October is shaping up to be a stellar month. It's pretty rare for me to miss work, and so far this month I've called off because I couldn't walk after a race and because my son's kitten was sick.
Remember this sweet little thing? When N woke up this morning, she was on the floor of his room flopped over on her side looking barely alive. It was about the most pitiful thing I've ever seen. I have no doubt that if I'd gone to work today she'd have died while we were gone.
So, despite spending my shower thinking about activities to go along with today's subtraction lesson, I took a personal day, rushed J to the before-school program, and took her to the animal hospital. And as much as I like to think of myself as tough, I can tell you that I cried pretty much from the moment I handed over the box she was in.
It was just so sad, you guys. And she's pretty much got all of us in love with her. And my big, tall 17 year old man of a son is just in love with this cat. Basically the first thing the vet said was that they may not be able to save her, but after an hour or so she was perked up a little. I was tearfully happy until they brought the treatment plan estimate. Three days of hospitalization at a cost of $700-1,000.
There's just no way, especially because they expect the money up front. No payment plans. But saying "no" sounds an awful lot like "let her die", which is terrible. More waterworks. So the doctor gave me a treatment plan and a glimmer of hope, and I've spent my day nursing a kitten. Now I'm nervous every time she's not in my sight, and as I said on facebook, it's like having a baby again.

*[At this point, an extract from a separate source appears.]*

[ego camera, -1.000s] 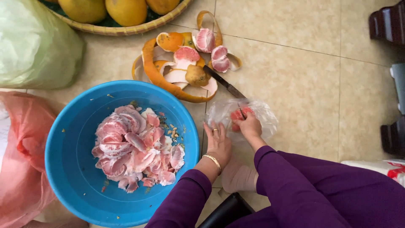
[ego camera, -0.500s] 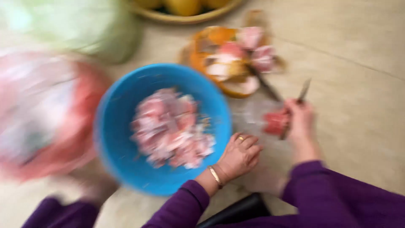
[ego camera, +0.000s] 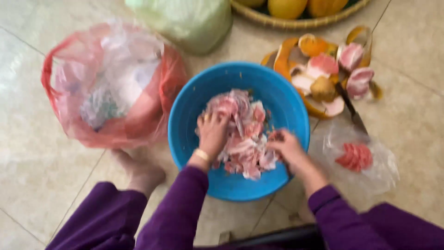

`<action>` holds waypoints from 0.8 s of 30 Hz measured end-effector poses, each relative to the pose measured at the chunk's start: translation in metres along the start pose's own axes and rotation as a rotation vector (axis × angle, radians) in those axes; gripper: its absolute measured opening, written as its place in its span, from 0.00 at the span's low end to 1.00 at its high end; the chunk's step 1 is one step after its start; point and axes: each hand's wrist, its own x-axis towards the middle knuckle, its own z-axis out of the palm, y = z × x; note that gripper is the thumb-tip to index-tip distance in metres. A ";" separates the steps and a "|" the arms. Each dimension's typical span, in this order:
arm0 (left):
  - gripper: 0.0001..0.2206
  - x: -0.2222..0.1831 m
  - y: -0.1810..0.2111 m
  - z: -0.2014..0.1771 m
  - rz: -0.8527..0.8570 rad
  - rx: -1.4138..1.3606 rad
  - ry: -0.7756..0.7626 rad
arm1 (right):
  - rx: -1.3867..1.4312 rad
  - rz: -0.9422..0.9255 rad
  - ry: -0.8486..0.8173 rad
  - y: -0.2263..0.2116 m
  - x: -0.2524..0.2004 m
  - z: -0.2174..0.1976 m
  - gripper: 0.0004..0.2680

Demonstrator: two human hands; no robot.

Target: Peeling the thin white skin off pomelo segments using a small knife

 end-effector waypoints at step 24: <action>0.10 -0.007 0.071 -0.217 -0.725 -2.212 0.389 | -0.217 -0.487 -0.480 -0.167 -0.187 0.027 0.19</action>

A tiny, furry, uninsured baby. So I walked out of the vet's office $250 poorer, but I didn't have to bury a kitten today, and I didn't have to tell my boys she died. And I really, really hope there's no "yet" attached to either of those last things.
Update: She died, just before midnight. :( She seemed better all evening until I went to check on her around 10:30, when she started stumbling around and went downhill from there. I sat with her til N got home from practice, then I sat with him while he sat with her til the end. If I thought I was cried out, I was wrong. It's beyond gut-wrenching to watch your child lose his pet. Sad, sad night.